HOW TO COMPLETE THIS TASK: Please retype the data below exactly, stopping after the line with "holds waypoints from" and skipping every picture.

PROVIDED INFORMATION:
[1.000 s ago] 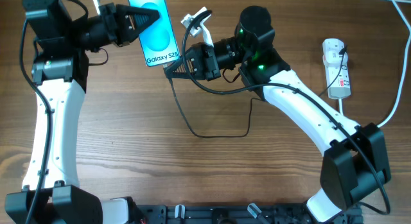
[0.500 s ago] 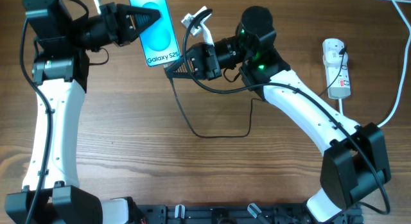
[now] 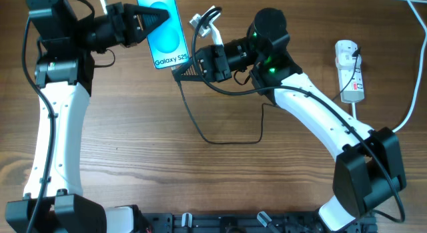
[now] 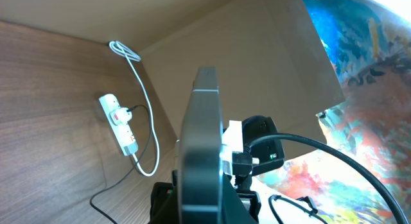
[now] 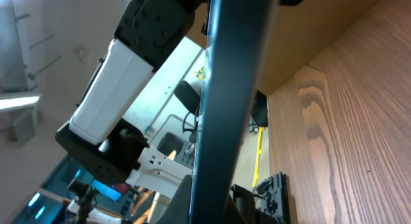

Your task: Plug charger to phone and switch on socket

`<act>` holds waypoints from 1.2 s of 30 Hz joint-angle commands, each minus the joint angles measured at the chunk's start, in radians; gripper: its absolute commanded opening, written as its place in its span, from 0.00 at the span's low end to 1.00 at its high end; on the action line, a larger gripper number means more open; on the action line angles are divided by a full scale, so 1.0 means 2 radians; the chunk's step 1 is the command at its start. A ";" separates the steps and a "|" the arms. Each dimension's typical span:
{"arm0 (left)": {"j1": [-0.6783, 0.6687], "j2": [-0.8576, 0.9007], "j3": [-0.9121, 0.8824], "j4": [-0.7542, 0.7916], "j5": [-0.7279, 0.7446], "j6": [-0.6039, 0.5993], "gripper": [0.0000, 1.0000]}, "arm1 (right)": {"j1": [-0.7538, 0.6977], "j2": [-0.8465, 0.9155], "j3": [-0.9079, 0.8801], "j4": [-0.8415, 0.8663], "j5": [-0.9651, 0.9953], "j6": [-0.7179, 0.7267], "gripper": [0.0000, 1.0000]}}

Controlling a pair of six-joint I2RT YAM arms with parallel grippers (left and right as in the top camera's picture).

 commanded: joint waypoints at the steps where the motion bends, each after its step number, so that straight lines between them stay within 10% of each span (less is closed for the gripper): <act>1: -0.028 -0.004 -0.002 -0.008 0.022 0.034 0.04 | 0.005 -0.001 0.017 0.015 0.097 0.023 0.04; 36: -0.045 -0.004 -0.002 -0.172 0.045 0.192 0.04 | -0.010 -0.001 0.017 0.118 0.177 0.090 0.04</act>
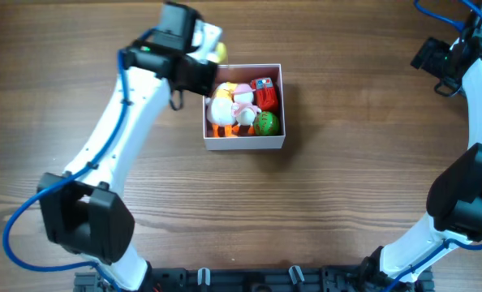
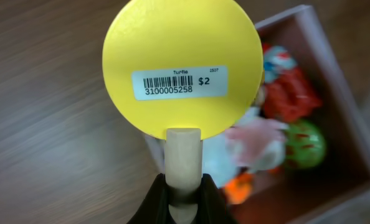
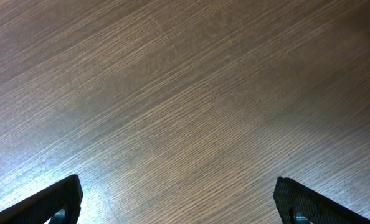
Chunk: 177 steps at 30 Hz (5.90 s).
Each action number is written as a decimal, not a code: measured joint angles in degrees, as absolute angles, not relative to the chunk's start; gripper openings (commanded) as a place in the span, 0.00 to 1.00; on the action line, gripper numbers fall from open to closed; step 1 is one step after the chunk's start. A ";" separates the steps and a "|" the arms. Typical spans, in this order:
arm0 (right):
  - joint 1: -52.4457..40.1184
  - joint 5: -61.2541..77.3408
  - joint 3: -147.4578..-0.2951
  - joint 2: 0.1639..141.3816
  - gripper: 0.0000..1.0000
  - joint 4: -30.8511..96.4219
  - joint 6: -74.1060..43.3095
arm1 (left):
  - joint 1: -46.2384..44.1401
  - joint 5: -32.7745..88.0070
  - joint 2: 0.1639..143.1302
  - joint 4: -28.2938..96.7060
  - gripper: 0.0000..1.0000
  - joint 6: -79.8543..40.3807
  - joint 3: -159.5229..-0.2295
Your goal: Pack container
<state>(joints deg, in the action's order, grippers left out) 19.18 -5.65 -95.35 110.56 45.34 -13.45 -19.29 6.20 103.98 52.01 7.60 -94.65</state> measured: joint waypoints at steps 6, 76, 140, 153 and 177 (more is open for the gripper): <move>19.18 -5.65 -95.35 110.56 1.00 45.32 -13.45 | -24.58 6.83 104.29 51.48 0.13 6.96 -94.65; 19.18 -5.65 -95.35 110.56 1.00 45.32 -13.45 | -17.56 5.04 92.03 63.05 1.00 -0.16 -98.74; 19.18 -5.67 -95.35 110.56 1.00 45.32 -13.45 | -2.70 -4.89 36.80 14.15 1.00 -19.53 -33.63; 19.18 -5.67 -95.35 110.56 1.00 45.32 -13.45 | 0.14 -2.87 15.11 6.37 1.00 -19.86 -15.86; 19.18 -5.67 -95.35 110.56 1.00 45.32 -13.45 | 0.14 -2.90 0.84 2.98 1.00 -19.86 -4.75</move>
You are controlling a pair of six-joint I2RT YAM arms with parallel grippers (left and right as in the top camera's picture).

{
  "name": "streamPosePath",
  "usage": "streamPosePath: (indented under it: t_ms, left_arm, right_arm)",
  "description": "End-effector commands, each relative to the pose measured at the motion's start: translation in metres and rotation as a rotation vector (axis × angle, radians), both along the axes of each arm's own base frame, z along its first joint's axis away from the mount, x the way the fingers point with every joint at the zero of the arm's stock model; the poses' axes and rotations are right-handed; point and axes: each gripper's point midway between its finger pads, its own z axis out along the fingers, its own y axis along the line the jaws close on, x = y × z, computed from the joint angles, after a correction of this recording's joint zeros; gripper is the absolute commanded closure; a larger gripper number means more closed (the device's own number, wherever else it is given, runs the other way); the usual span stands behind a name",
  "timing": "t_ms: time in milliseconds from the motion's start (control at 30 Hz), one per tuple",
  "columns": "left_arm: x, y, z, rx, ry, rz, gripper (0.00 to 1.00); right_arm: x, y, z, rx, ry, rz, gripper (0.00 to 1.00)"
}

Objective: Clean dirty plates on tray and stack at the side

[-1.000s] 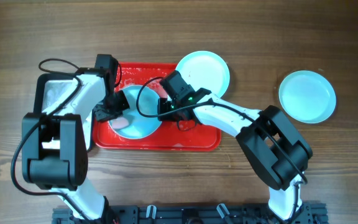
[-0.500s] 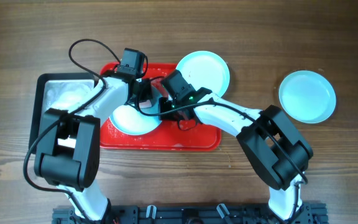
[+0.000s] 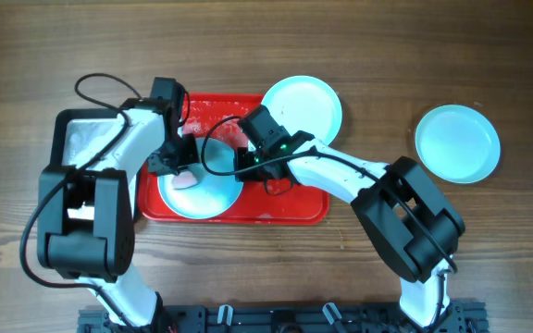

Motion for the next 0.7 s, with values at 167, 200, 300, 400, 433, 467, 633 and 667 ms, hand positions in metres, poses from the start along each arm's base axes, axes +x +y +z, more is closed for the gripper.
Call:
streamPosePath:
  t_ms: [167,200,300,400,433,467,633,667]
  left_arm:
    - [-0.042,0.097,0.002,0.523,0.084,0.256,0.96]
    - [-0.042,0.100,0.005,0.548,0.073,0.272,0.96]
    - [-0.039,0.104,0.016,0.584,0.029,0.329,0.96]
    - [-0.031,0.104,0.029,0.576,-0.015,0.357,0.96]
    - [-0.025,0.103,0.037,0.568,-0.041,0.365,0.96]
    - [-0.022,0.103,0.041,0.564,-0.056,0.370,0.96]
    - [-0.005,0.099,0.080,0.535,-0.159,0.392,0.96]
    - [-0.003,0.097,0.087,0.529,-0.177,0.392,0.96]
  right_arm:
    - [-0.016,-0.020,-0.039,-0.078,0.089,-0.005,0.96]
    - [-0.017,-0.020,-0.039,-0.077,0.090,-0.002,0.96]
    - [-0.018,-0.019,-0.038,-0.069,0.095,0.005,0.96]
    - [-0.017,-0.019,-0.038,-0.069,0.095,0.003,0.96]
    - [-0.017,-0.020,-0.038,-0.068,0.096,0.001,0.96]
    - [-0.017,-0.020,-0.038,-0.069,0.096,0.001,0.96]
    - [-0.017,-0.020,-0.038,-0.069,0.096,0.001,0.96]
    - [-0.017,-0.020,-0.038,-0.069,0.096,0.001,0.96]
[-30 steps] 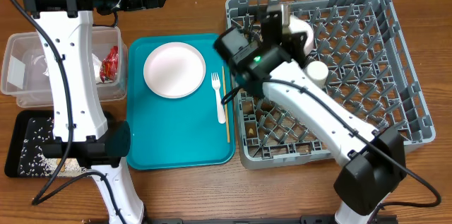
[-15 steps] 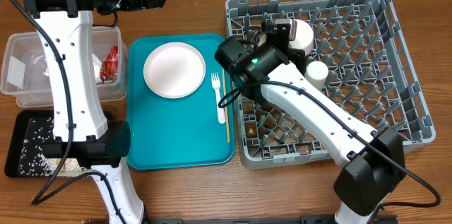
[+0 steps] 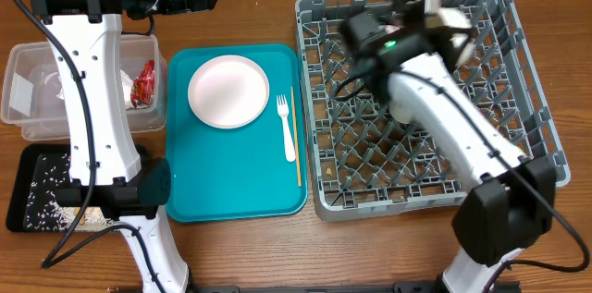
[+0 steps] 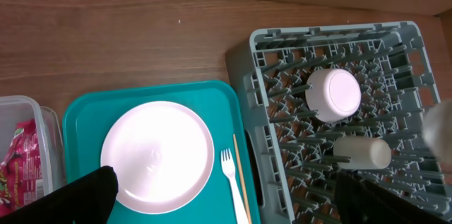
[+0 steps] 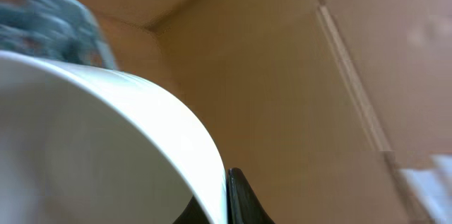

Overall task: Sort waste into correct bins and load items into the dishwasher
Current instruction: 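Carry the white bowl into the rack with the right gripper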

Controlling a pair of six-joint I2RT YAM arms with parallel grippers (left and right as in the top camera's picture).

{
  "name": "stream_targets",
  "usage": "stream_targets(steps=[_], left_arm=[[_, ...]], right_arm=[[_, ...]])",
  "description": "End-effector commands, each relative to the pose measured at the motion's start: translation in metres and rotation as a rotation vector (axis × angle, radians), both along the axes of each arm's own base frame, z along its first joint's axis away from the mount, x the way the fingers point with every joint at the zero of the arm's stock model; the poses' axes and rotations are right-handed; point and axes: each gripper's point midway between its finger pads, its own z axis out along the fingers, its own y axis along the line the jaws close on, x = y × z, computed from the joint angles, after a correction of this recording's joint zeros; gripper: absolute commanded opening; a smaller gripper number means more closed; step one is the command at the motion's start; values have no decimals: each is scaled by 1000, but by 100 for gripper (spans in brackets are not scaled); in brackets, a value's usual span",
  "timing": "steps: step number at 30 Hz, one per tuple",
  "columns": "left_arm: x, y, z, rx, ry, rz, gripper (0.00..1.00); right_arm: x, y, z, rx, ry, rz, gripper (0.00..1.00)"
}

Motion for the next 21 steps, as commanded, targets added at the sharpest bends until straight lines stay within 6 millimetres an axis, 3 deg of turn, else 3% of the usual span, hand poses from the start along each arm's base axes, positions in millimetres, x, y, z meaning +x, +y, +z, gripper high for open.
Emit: stream_targets(steps=[1, 9, 18, 21], left_arm=[[-3, 2, 9, 5, -28, 1, 100], [-3, 2, 9, 5, -28, 1, 100], [-3, 2, 9, 5, -28, 2, 100], [-3, 2, 9, 5, -28, 1, 100]], right_arm=[[-1, -6, 20, -127, 73, -19, 4], [-1, 17, 20, -142, 96, 42, 4], [-4, 67, 19, -132, 62, 162, 4], [-5, 84, 9, -149, 84, 205, 4]])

YOUR SOLUTION:
[1.000 s ago] 
[0.500 s ago] 
[now] 
[now] 
[now] 

Your task: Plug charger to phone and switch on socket

`<act>` holds waypoints from 1.2 s of 30 Hz joint-angle commands, each minus the joint angles measured at the chunk's start, in radians; gripper: its absolute commanded opening, written as its place in its span, from 0.00 at the span's low end to 1.00 at its high end; on the action line, a larger gripper number means more open; on the action line angles are divided by a full scale, so 1.0 means 2 radians; the chunk's step 1 is the command at its start. A ";" separates the steps and a "|" the arms. Each dimension's typical span:

The exercise asks for nothing more.